Replication Failed - Unable to connect to port 22

Hi,

I’ve got a Problem with the replication from my main TrueNAS to my backup TrueNAS.
This worked fine until I upgraded to TrueNAS Scale Dragonfish and as well on Dragonfish for small delta-replications.
But now, I tried to replicate a dataset freshly.

Unbenannt

I get this message after about 3h replication and the target (backup) TrueNAS is not responding anymore. (even via Web Interface)
It ransfered a couple of TB up until then but didn’t finish.
After a hard reboot of the target server, the system works fine again.
But during each replication try, it crashes again.

I already installed the target TrueNAS fresh and restored the config. But didn’t help.

Can somebody help me in this matter?

Thanks a lot!

BR
Julian

Just as a side note:
I’ve reduced the throughput of the replication to around 256 MB/s (around 2 Gbit/s). This apparently helps as the replication is now running for 24 hours straight without crashing the target server.

May this be caused by some hardware issue? Memory for example - which cannot handle the throughput?!

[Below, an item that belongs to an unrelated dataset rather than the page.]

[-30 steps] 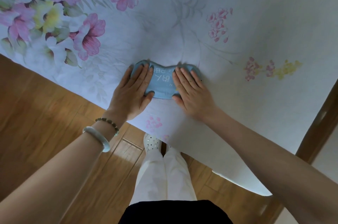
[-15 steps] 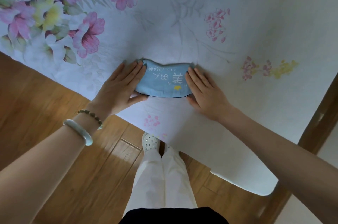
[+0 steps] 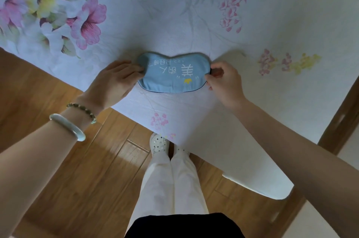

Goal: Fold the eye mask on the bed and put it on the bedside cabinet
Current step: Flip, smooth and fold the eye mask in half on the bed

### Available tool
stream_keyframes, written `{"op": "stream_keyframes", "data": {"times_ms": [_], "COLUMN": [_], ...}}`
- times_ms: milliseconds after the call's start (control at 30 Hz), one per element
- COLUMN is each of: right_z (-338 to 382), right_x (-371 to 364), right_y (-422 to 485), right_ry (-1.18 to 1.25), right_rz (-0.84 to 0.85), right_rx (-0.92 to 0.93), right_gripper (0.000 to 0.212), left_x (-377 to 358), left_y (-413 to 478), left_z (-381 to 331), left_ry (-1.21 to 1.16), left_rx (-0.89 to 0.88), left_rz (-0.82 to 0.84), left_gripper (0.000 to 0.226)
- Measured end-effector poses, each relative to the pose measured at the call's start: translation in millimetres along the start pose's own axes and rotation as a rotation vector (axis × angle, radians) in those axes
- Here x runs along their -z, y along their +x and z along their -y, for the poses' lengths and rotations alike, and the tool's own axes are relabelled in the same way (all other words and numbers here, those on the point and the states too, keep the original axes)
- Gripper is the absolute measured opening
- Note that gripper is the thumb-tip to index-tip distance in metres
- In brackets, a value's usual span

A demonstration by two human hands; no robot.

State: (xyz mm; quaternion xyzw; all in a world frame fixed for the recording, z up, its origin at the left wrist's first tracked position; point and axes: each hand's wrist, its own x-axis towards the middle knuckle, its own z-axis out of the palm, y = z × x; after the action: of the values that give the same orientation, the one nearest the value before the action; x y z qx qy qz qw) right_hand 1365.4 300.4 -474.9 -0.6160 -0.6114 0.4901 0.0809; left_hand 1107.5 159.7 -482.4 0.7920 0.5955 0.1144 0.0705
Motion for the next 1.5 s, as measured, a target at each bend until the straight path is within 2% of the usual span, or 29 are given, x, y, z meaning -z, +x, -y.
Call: {"op": "stream_keyframes", "data": {"times_ms": [167,267,367,533,600,700,933,1100,1200,1267,1367,1500], "right_z": [35,61,80,92,88,70,-13,-30,-28,-25,-20,-10], "right_x": [-1,-14,-29,-42,-36,-14,44,26,13,10,18,33], "right_y": [36,56,69,69,69,66,13,-34,-42,-37,-22,1], "right_ry": [-0.167,-0.273,-0.398,-0.405,-0.366,-0.261,-0.231,-0.050,0.064,0.102,0.127,0.067], "right_rz": [-0.050,0.023,0.116,0.266,0.294,0.206,0.062,0.193,0.238,0.198,0.082,-0.085], "right_rx": [0.206,0.352,0.460,0.532,0.500,0.407,0.169,-0.098,-0.194,-0.226,-0.236,-0.127], "right_gripper": [0.025,0.027,0.028,0.028,0.028,0.030,0.015,0.004,0.012,0.013,0.022,0.020], "left_x": [1,-12,-26,-42,-45,-42,-19,-12,-13,-12,-6,-5], "left_y": [-6,4,30,68,71,58,40,67,83,91,95,81], "left_z": [-50,-92,-124,-158,-162,-152,-67,-30,-23,-26,-35,-53], "left_ry": [-0.033,-0.100,-0.158,-0.216,-0.238,-0.278,-0.207,-0.164,-0.198,-0.259,-0.389,-0.450], "left_rx": [-0.113,-0.120,-0.026,0.228,0.286,0.320,0.434,0.578,0.601,0.627,0.773,0.979], "left_rz": [-0.022,-0.064,-0.131,-0.166,-0.152,-0.140,-0.190,-0.123,-0.080,-0.087,-0.155,-0.270], "left_gripper": [0.009,0.007,0.008,0.003,0.010,0.019,0.024,0.032,0.032,0.030,0.028,0.029]}}
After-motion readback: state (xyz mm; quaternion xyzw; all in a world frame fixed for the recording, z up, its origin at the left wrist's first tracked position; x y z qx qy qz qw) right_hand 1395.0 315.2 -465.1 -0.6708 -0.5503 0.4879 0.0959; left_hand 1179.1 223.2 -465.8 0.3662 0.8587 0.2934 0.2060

Thanks again for any pointers :slight_smile:

What are the hardware specs of the source and target?

Hi,

A. Source:

  • 8 Core / 16 Thread Intel Xeon E-2288G
  • 128 GB RAM ECC
    (4x Kingston Server Premier - DDR4 - 32 GB - DIMM 288-pin - 2666 MHz / PC4-21300 - unbuffered)
  • ASUS P11C-X Mainboard
  • Asus 10gbe Ethernet Card
  • Lenovo DCG ThinkSystem 430-16i SAS/SATA HBA
  • Dragonfish-24.04.0
  1. Pool:
  • 6 Wide á 12 TB (WD120EDAZ)
  • RAIDZ2
  1. Pool (the one to be backed up):
  • 5 Wide á 16 TB (ST16000NM001G)
  • RAIDZ2
  • Used Space: 27.44 TiB

B. Target:

  • 4 Core / 4 Thread Intel Xeon E3-1220 v5
  • 32GB RAM ECC (2x Kingston 16 GB PC4-2133P ECC // KVR21E15D8/16 )
  • ASUS P10S-V/4L Mainboard
  • Asus 10gbe Ethernet Card
  • LSI Logic Controller Karte lsi00301 SAS 9207-8i
  • Dragonfish-24.04.0

Pool:

  • 8 Wide á 12 TB (WDC_WD120EFAX)
  • RAIDZ1

Btw: The replication crashed again - but replicated way more Data than before.
Before it broke after 2 to 5 TiB - now it reached 15 TiB.

Thanks an BR
Julian

Have you disabled swap and lru_gen on both sides?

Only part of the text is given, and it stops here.